Dataset records
********

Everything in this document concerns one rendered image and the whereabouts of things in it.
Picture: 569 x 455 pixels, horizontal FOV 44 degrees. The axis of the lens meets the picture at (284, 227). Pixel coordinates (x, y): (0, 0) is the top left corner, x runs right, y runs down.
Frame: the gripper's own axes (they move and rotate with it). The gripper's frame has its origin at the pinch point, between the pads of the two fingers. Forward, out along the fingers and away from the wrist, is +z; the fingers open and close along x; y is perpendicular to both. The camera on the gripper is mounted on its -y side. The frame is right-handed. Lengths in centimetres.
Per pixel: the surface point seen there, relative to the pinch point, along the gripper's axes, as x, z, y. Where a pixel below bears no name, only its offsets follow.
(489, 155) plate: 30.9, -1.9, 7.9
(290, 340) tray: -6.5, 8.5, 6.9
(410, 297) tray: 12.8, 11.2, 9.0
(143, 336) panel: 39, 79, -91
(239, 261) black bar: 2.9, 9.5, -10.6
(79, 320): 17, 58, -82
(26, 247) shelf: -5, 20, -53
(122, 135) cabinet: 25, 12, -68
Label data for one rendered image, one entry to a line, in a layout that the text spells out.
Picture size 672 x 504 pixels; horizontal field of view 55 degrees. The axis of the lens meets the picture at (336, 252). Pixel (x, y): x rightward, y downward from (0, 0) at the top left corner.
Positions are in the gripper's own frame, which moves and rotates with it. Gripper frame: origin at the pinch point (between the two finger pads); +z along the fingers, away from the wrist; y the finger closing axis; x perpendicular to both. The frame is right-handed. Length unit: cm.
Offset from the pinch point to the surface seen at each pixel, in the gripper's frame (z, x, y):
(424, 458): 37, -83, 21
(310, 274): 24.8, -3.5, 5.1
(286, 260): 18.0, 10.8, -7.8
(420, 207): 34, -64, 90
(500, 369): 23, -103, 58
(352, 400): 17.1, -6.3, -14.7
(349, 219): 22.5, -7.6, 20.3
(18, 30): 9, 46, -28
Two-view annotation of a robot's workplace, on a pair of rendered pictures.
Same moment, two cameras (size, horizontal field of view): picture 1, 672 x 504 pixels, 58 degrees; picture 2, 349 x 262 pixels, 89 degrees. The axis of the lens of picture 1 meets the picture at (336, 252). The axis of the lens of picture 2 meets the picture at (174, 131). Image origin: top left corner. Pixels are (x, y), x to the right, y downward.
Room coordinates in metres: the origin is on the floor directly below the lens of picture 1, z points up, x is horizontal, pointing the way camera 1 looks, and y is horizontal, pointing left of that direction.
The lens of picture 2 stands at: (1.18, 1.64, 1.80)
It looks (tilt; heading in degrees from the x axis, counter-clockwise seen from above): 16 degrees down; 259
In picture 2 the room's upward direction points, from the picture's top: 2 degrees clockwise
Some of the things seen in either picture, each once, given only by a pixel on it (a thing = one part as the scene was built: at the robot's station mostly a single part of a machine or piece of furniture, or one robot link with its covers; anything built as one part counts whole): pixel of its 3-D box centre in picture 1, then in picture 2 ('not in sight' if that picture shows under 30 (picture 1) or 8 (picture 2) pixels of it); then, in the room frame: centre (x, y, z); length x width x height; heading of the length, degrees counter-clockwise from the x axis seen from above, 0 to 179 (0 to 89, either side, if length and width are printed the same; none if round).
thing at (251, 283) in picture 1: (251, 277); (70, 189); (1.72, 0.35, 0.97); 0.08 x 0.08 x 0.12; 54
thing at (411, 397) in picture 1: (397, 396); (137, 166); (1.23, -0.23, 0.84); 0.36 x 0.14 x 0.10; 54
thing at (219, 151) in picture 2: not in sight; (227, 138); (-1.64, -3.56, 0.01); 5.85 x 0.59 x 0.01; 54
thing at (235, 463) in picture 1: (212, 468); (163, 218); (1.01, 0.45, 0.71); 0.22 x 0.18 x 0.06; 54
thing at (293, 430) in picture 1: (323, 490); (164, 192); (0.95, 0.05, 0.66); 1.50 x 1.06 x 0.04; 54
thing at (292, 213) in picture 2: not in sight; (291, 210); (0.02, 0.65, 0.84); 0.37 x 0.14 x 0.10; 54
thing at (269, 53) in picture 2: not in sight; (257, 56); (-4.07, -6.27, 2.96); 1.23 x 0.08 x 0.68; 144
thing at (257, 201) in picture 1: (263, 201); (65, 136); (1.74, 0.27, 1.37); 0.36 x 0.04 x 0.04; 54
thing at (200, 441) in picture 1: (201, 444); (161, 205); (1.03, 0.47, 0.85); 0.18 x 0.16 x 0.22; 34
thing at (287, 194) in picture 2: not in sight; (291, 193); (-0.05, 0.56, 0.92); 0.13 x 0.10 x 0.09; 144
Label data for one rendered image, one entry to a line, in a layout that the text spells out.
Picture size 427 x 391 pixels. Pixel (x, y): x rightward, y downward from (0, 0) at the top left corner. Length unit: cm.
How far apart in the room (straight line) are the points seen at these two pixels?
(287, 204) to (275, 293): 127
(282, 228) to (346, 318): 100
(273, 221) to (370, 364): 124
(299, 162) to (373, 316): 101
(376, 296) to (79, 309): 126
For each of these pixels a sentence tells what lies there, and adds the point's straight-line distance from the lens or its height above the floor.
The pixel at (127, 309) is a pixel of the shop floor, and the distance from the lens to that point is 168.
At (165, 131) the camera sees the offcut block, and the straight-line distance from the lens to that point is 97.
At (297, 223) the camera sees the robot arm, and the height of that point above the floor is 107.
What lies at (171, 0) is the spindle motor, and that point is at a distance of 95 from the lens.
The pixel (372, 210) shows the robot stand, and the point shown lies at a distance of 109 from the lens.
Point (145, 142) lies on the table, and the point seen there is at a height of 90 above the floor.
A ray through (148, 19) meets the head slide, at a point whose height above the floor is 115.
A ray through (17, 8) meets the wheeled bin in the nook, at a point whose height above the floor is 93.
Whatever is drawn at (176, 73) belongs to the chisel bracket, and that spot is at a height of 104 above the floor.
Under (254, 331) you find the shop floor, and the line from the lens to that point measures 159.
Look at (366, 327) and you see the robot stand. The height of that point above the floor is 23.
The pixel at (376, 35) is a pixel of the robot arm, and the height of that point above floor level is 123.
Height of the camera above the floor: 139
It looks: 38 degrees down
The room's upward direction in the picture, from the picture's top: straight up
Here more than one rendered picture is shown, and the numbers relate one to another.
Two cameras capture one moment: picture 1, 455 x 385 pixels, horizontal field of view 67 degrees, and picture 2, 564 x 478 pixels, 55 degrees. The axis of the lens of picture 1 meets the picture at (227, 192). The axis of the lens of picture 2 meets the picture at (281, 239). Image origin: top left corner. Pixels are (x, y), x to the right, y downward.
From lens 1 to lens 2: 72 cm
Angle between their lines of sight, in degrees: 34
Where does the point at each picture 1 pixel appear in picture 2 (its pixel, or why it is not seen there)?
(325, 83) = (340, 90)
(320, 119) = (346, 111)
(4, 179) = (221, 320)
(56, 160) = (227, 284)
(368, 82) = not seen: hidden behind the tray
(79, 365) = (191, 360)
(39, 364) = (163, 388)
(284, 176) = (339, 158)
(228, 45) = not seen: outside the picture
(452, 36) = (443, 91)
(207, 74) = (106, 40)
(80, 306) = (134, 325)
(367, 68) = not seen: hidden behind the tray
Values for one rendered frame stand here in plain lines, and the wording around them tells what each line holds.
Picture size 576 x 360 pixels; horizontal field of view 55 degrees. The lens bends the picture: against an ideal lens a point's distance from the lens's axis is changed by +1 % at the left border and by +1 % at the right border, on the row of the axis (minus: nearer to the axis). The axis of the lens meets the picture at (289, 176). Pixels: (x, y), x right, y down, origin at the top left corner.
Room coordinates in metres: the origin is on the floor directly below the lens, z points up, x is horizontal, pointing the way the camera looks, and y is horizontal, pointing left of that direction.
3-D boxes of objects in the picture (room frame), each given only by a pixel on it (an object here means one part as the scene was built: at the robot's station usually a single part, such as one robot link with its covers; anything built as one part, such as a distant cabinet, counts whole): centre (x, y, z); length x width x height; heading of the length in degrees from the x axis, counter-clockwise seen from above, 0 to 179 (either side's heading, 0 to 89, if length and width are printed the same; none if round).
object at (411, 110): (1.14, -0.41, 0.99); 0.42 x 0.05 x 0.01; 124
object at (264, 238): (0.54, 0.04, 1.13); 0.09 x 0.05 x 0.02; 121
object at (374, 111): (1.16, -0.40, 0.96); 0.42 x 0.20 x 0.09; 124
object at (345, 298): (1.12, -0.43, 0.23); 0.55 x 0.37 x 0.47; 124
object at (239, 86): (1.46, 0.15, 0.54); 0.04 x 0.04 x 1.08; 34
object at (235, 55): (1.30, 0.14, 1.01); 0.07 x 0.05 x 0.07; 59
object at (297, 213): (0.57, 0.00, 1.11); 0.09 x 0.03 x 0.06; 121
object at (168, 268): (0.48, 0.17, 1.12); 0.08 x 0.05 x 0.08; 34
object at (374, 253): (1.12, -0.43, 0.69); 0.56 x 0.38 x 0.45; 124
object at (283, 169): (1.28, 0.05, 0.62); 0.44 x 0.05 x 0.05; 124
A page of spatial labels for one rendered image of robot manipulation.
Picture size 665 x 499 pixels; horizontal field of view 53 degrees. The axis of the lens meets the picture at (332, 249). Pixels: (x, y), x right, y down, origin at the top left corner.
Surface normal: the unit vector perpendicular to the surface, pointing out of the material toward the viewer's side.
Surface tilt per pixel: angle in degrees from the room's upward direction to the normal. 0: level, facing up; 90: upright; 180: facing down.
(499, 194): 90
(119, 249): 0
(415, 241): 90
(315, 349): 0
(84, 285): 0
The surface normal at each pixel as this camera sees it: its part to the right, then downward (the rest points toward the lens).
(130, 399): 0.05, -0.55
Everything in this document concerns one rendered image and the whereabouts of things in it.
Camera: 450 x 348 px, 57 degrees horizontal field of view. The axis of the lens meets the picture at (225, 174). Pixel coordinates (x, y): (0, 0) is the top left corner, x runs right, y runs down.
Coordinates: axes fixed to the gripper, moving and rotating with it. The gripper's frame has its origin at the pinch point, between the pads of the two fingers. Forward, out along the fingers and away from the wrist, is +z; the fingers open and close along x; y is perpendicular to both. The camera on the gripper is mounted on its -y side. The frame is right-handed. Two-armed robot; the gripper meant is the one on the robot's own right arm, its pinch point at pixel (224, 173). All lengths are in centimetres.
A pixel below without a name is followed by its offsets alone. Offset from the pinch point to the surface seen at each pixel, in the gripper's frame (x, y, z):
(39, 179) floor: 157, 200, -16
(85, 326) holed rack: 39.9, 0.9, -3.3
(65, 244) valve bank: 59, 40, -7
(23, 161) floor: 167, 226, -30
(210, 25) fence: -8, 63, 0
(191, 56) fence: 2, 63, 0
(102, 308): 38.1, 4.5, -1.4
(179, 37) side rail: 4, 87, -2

********

▶ _TASK BRIEF_: Only the lines from the one containing "Surface normal: the" to the end of the data should be printed, exactly as they stand.

▶ _TASK RESULT_:
Surface normal: the unit vector perpendicular to the surface, pointing out of the material toward the viewer's side.
Surface tilt per pixel: angle in degrees from the room's upward direction to the normal. 0: level, facing up; 90: upright; 180: facing down.
(499, 194): 90
(119, 249): 0
(415, 241): 90
(315, 349): 0
(84, 285): 0
The surface normal at each pixel as this camera sees it: its part to the right, then downward (the rest points toward the lens).
(130, 399): 0.05, -0.55
Everything in this document concerns one rendered image and the whereabouts of things in it.
Camera: 450 x 348 px, 57 degrees horizontal field of view. The axis of the lens meets the picture at (225, 174). Pixel coordinates (x, y): (0, 0) is the top left corner, x runs right, y runs down.
Coordinates: axes fixed to the gripper, moving and rotating with it. The gripper's frame has its origin at the pinch point, between the pads of the two fingers. Forward, out along the fingers and away from the wrist, is +z; the fingers open and close along x; y is perpendicular to both. The camera on the gripper is mounted on its -y side. The frame is right-handed. Two-armed robot; the gripper meant is the one on the robot's own right arm, its pinch point at pixel (224, 173). All lengths are in centimetres.
A pixel below without a name is followed by its offsets alone. Offset from the pinch point to the surface seen at each pixel, in the gripper's frame (x, y, z):
(39, 179) floor: 157, 200, -16
(85, 326) holed rack: 39.9, 0.9, -3.3
(65, 244) valve bank: 59, 40, -7
(23, 161) floor: 167, 226, -30
(210, 25) fence: -8, 63, 0
(191, 56) fence: 2, 63, 0
(102, 308): 38.1, 4.5, -1.4
(179, 37) side rail: 4, 87, -2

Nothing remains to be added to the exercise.